#### Work to be completed:
Your job with the data below: print everything from the line that holds "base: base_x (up" down to the line that holds "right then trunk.", ends included, exactly, and nothing else.

#### Data section:
.....
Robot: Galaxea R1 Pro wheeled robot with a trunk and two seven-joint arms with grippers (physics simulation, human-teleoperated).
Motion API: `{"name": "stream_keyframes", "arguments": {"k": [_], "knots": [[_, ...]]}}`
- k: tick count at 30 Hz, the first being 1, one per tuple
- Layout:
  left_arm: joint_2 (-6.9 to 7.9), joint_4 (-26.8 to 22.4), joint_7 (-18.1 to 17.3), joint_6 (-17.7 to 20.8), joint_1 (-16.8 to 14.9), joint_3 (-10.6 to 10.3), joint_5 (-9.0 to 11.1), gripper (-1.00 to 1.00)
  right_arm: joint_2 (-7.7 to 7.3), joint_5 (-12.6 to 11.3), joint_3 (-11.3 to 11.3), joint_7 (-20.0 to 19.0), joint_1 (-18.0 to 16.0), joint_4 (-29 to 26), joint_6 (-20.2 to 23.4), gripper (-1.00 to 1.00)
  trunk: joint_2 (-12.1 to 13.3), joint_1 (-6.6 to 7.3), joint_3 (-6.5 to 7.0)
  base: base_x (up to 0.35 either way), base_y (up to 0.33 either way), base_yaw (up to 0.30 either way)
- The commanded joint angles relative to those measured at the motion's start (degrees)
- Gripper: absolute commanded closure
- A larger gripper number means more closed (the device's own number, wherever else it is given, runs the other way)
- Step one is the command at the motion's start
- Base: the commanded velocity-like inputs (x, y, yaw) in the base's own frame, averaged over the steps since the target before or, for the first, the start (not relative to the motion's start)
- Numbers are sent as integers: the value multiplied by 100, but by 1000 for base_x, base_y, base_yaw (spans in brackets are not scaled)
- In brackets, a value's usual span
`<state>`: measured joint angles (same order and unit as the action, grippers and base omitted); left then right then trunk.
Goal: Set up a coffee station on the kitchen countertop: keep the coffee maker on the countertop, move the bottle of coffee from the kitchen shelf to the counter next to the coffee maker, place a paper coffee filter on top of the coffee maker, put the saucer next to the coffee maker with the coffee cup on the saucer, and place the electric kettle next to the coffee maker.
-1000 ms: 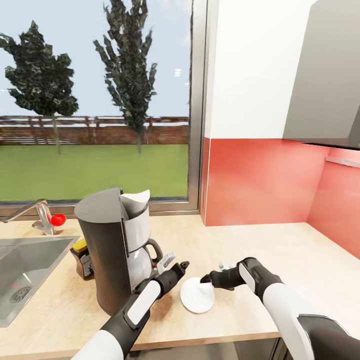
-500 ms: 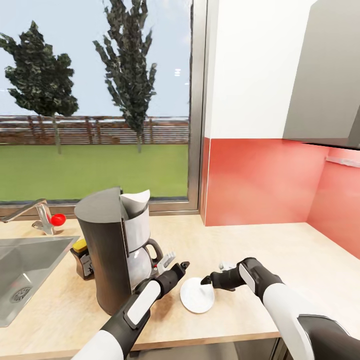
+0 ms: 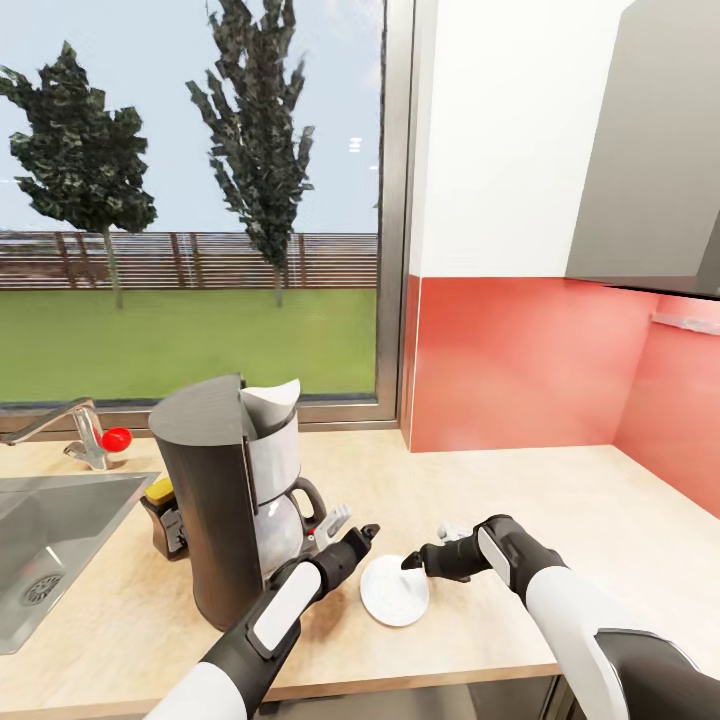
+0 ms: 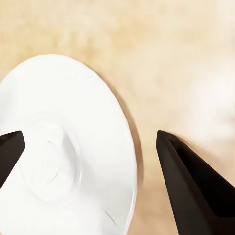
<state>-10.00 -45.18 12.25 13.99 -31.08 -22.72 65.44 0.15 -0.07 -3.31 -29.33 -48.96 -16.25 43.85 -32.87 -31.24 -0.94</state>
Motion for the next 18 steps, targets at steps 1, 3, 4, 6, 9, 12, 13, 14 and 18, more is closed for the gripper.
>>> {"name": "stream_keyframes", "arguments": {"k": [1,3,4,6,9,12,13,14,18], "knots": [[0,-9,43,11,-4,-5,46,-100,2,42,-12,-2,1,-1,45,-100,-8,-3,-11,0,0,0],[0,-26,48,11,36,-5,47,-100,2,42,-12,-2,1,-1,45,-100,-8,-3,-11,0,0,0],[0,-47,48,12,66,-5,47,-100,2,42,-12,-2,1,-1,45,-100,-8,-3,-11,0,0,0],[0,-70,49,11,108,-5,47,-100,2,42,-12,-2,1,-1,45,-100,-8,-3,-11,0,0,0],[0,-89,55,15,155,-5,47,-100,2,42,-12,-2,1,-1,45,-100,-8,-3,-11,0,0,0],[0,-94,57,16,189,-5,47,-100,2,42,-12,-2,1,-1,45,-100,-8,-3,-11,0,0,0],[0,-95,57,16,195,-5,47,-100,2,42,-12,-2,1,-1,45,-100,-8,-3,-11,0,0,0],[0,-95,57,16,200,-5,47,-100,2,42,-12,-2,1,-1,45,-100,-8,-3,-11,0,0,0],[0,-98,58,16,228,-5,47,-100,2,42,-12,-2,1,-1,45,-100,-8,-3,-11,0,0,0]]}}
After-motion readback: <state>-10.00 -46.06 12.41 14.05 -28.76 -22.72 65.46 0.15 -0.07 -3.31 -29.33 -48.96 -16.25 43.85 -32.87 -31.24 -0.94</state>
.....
#### Output of the exercise:
  base: base_x (up to 0.35 either way), base_y (up to 0.33 either way), base_yaw (up to 0.30 either way)
- The commanded joint angles relative to those measured at the motion's start (degrees)
- Gripper: absolute commanded closure
- A larger gripper number means more closed (the device's own number, wherever else it is given, runs the other way)
- Step one is the command at the motion's start
- Base: the commanded velocity-like inputs (x, y, yaw) in the base's own frame, averaged over the steps since the target before or, for the first, the start (not relative to the motion's start)
- Numbers are sent as integers: the value multiplied by 100, but by 1000 for base_x, base_y, base_yaw (spans in brackets are not scaled)
- In brackets, a value's usual span
`<state>`: measured joint angles (same order and unit as the action, grippers and base omitted); left then right then trunk.

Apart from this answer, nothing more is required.